The plan will show the areas within the landscape where pedestrian pathways can be enhanced and/or created to connect people. It will show where community building events (like the splendid Sugar House Stroll by Brolly Arts) can be planned and programmed. And it will provide a clear image from which to draw when discovering new ways to make connections and dreaming of new ways to bring people together.

Westminster College and Sugar House are places where everyone belongs. In honor of the spirit of peace and inclusion for all, in honor of community building, in honor of the process, and in honor of making no small plans, I'd like to offer the words of others who have spoken of plans and processes much better than I am able.

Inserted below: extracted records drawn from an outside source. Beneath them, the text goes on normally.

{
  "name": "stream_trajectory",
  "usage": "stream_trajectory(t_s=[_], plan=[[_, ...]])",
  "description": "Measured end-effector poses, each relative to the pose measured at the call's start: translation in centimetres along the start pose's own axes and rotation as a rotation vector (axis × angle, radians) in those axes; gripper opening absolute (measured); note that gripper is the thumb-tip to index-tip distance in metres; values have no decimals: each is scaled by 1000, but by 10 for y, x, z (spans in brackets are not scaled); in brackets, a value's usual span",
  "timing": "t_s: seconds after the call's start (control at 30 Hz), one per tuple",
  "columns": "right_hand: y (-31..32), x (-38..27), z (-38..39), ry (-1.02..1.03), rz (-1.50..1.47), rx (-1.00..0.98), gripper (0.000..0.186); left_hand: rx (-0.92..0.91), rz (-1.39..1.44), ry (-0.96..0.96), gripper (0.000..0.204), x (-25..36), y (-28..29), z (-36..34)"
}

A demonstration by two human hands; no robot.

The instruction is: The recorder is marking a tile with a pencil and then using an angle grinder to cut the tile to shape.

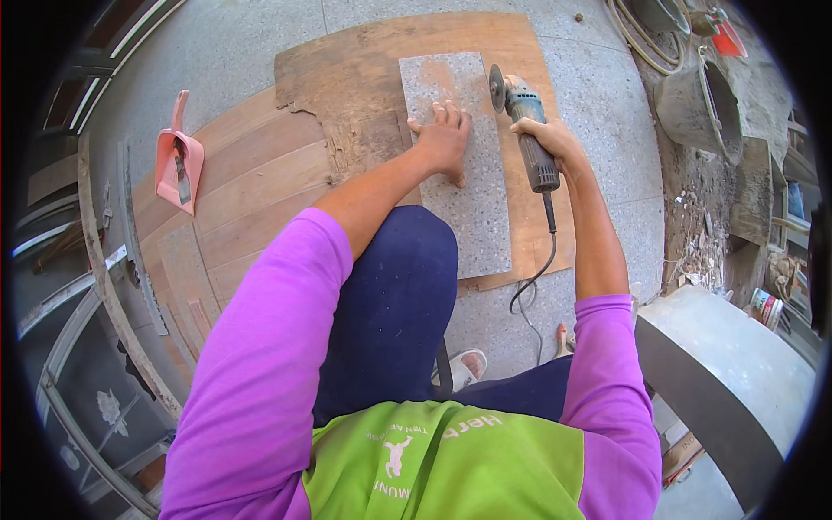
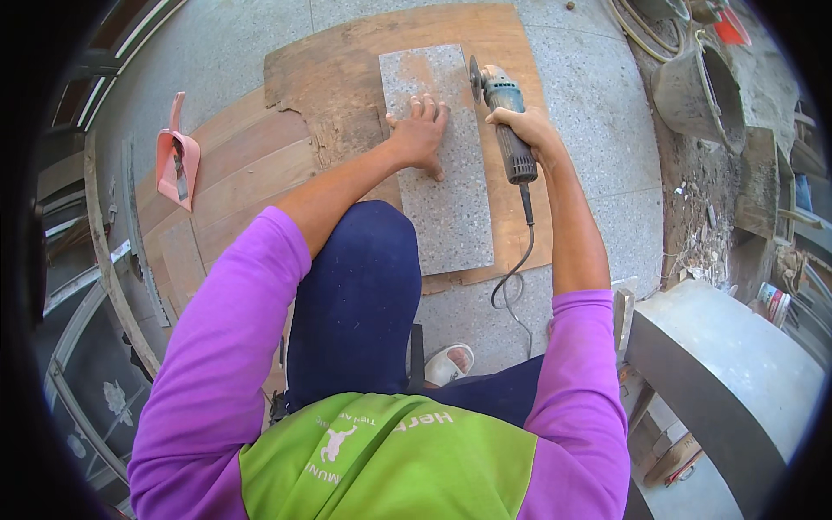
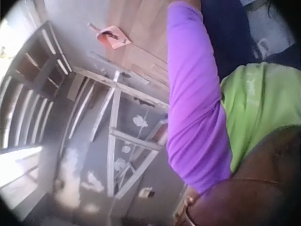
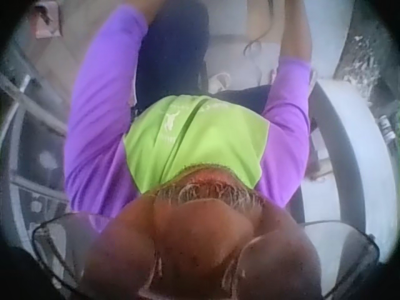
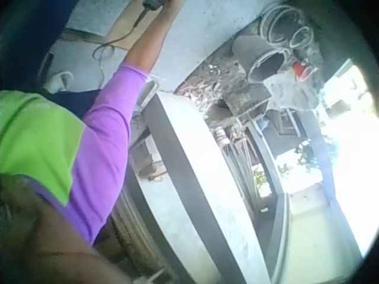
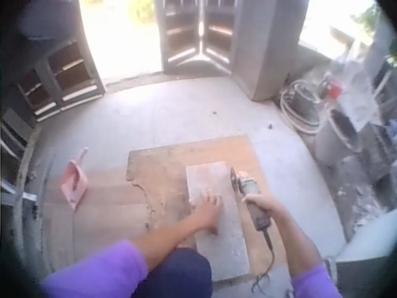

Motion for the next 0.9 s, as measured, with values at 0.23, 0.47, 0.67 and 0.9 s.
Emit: stream_trajectory(t_s=[0.23, 0.47, 0.67, 0.9], plan=[[6, 13, 10, -4, 55, 18, 42, 0, 9, 0, 152, 1, 0, -1], [5, 28, 20, 0, 81, -15, 43, 8, 4, 4, 151, 0, -1, -1], [6, 32, 17, -15, 60, -6, 43, 41, 4, -15, 150, 2, -2, -3], [4, 30, 6, -2, 47, -20, 46, 38, 16, -15, 150, 1, -3, -3]])
Point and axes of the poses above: each hand's wrist, its own z-axis away from the middle knuckle, its own y-axis out of the back of the hand, x = y × z, the point moved 4 cm from there along -z, towards the middle knuckle, and after that the axes turned 10 degrees about x, right-handed, at the moved point
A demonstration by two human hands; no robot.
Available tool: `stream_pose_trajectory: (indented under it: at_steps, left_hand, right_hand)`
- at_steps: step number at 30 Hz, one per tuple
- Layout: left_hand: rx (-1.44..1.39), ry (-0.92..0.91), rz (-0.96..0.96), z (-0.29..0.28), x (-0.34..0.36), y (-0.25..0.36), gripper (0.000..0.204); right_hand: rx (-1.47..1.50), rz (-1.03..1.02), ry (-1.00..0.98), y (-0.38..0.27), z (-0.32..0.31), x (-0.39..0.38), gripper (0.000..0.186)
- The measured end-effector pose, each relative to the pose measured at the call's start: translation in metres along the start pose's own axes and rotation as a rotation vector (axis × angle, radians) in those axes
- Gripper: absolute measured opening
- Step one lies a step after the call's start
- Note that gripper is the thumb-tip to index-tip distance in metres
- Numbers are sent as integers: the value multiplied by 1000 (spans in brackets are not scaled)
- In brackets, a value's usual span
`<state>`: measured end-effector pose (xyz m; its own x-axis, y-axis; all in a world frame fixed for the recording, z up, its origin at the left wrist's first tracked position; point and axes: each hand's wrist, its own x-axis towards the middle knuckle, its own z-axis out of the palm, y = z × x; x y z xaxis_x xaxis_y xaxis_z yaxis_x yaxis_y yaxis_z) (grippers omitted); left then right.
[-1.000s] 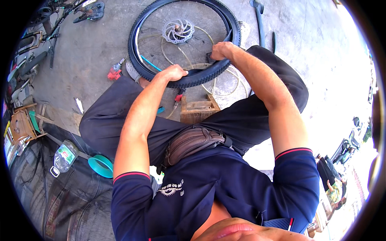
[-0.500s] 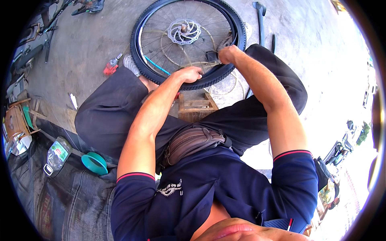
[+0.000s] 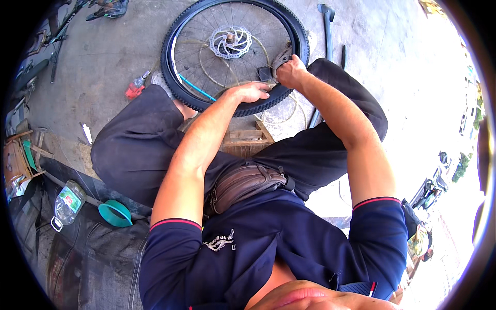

"Make no little plans; they have no magic to stir men's blood and probably will themselves not be realized. Make big plans; aim high in hope and work, remembering that a noble, logical diagram once recorded will not die." Daniel Burnham, Architect and Urban Planner, Plan of Chicago

"We slowly learn that life consists of processes as well as results, and that failure may come quite as easily from ignoring the adequacy of one's method as from selfish or ignoble aims. We are thus brought to a conception of Democracy not merely as a sentiment which desires the well-being of all [people], nor yet as a creed which believes in the essential dignity and equality of all [people], but as that which affords a rule for living as well as a test of faith. Social advance depends as much upon the process through which it is secured as upon the result itself." Jane Addams, Hull House, Chicago

I look forward to our conversations, our processes, our dreams, and what we will make real in the process as we work together for the good of people and our places.

We're all in this together. Thank Goodness. :-) Big plans? We can be the change we're hoping for. Small moves for success? We just need to rethink the size of our catalog.